Suddenly book browsing has become a hazardous pastime. Durham’s libraries and bookstores have closed their doors, so book lovers have no place to wander through the stacks or pluck an interesting-looking tome off a shelf.
The Regulator Bookshop, Letters Bookshop and Golden Fig Books have closed their doors. The libraries are open for takeout only. These are challenging times if you want to read the first page of a novel before you buy or check it out.
The Regulator’s website explains the hesitation: “Rather than setting any date and possibly raising false expectations we will withhold any announcement until we have a firm date.”
It’s the same for the other stores, which haven’t set a date to reopen. Until they do, the book browsing experience will, like so many things we have come to know, be done through a screen. For now, the smell of freshly printed pages and the satisfying sensation of flipping through a paperback won’t occur until the box arrives by UPS – or you pick it up curbside.
Golden Fig owner David Bradley, says they’ve been “overwhelmed by the outpouring of support we’ve seen from the community” as they ship books throughout Durham and operate a curbside pick-up service.
Durham libraries closed their indoor spaces to the public in response to county stay-at-home ordinance, but residents now have two ways to get new books. They can get ebooks through a newly expanded online program, or actual books through a new pick-up service.
Last week the libraries launched a “Take-Out!” book station at every location, a curbside pick-up service much like a restaurant. Book lovers can just order ahead and swing by when the books are ready.

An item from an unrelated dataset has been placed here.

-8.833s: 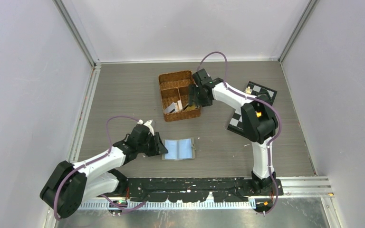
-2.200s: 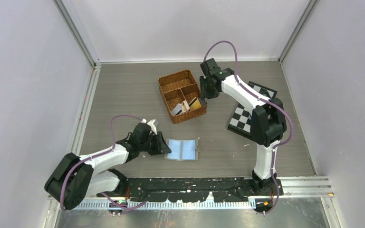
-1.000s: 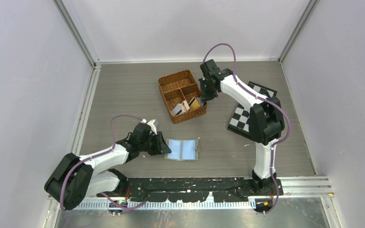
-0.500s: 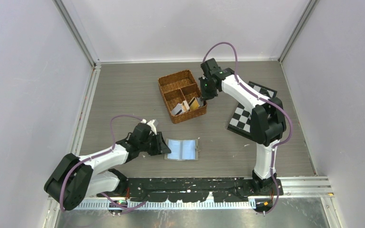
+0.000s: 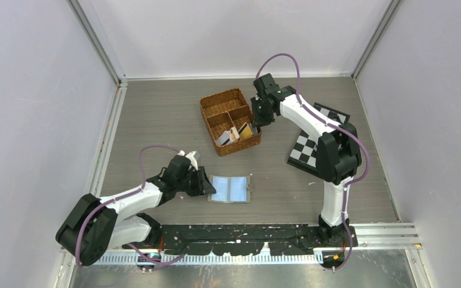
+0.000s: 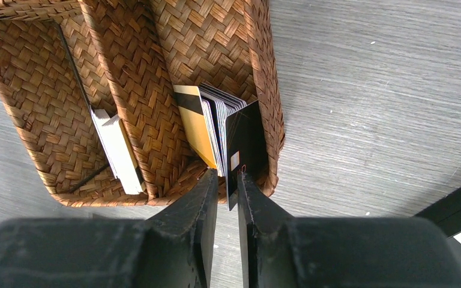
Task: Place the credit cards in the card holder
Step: Pick up the credit card from the storage box, then insert the credit card into the card holder.
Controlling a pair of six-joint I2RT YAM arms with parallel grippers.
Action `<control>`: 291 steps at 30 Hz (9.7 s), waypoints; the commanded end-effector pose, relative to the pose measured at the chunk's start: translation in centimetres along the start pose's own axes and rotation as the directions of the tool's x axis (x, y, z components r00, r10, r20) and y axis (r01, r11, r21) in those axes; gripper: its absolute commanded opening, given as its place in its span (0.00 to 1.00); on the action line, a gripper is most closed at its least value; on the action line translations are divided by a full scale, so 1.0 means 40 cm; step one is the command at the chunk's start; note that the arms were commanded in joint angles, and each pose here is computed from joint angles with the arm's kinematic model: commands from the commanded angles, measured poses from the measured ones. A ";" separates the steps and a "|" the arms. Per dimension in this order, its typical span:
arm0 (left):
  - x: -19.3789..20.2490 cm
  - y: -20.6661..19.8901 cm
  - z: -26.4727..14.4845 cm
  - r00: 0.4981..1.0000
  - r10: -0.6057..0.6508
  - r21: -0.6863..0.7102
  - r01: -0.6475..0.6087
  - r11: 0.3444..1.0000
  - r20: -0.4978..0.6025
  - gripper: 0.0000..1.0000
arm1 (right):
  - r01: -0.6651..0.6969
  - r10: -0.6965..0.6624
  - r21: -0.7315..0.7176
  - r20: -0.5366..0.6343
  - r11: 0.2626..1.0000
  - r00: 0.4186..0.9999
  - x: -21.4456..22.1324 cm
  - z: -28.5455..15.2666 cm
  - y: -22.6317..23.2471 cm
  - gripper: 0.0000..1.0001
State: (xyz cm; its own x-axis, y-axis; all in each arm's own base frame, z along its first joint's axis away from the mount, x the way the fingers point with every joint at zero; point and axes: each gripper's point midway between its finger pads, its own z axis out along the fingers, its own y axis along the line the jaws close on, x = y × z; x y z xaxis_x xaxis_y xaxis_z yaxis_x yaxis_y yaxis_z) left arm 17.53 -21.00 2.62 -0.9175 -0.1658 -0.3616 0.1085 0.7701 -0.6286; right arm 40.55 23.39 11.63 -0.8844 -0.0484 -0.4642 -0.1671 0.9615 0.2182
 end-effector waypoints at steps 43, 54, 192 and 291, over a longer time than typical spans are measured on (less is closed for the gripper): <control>-0.012 -0.009 -0.004 1.000 0.016 0.006 -0.016 1.000 0.011 0.33 | 0.001 0.010 -0.078 0.134 0.997 0.991 -0.087 -0.118 0.052 0.16; -0.014 -0.008 -0.006 1.000 0.017 0.005 -0.017 1.000 0.018 0.33 | 0.002 0.008 -0.066 0.149 0.998 0.989 -0.095 -0.132 0.048 0.13; -0.021 -0.016 -0.024 0.978 0.206 -0.187 -0.196 0.963 0.036 0.28 | -0.322 0.279 -0.515 -0.161 0.795 0.947 0.527 -0.046 0.265 0.00; -0.001 0.003 0.004 0.982 0.186 -0.150 -0.184 0.971 0.002 0.27 | -0.259 0.207 -0.219 -0.234 0.941 0.950 0.612 0.015 0.243 0.43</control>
State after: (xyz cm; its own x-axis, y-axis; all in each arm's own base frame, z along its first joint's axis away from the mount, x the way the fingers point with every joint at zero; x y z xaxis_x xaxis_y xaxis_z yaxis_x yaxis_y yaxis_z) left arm 17.34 -20.63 2.42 -0.8864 -0.0205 -0.4625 0.2014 0.8824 -0.4252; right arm 17.99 32.02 2.99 -0.9761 0.1220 -0.1801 -0.0083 0.8063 0.5915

This virtual inventory has been well received by parents adapting to home schooling, with an increase in kids ebooks and e-audio of 88% from February to March and 55% from March to April .
For physical materials that had been in limbo since the stay-at-home order, the library system opened up an automatic book return system June 1 outside the newly renovated Main Library at 300 N. Roxboro Street.
Bradley said that, as the national conversation has shifted, so has the demand for new books.
Likewise, Stephanie Bonestell, a spokeswoman for the Durham County libraries, said they also have seen a similar increase in interest with titles related to Black Lives Matter, civil rights, and racism in America.
The interest in books by Black authors has prompted important discussions in Durham.
“It’s been our story,” said Victoria Scott-Miller, the owner of Liberation Station, a Durham based “Pop-Up” bookstore. Their website says their mission is centered on “making representation accessible and amplifying Black voices.”
As conversation around systemic racism continues throughout the city, many are asking Scott-Miller and her staff how to educate themselves on the Black experience. Liberation Station has updated its website with resources, but Scott-Miller said this is still a time of grieving for many in the Black community.
“This is a moment for you to learn, for you to gather, for you to do the research and understand the impact,” Scott-Miller says to like-minded community members. She says that provides them time “so we can have the conversation but we’re not having to show up both grieving and teaching at the same time.”
Throughout the pandemic, the store has transitioned from hosting pop-up events (which were like a new take on the Scholastic book fairs) to an almost entirely virtual platform that even includes online storytimes. Still, Scott-Miller and her husband, who co-own the business, insist on hand delivering all orders within the city (they wear a mask and gloves).
The couple feels that the personal delivery is a way to connect with customers and provide a special experience.
“There are a lot of children of color that are seeing themselves in these books for the first time,” she said, “we want them to know that they are of value.”
Their packages are wrapped in chalkboard paper, tied in red twine, and accented with a green notecard — and a handwritten note.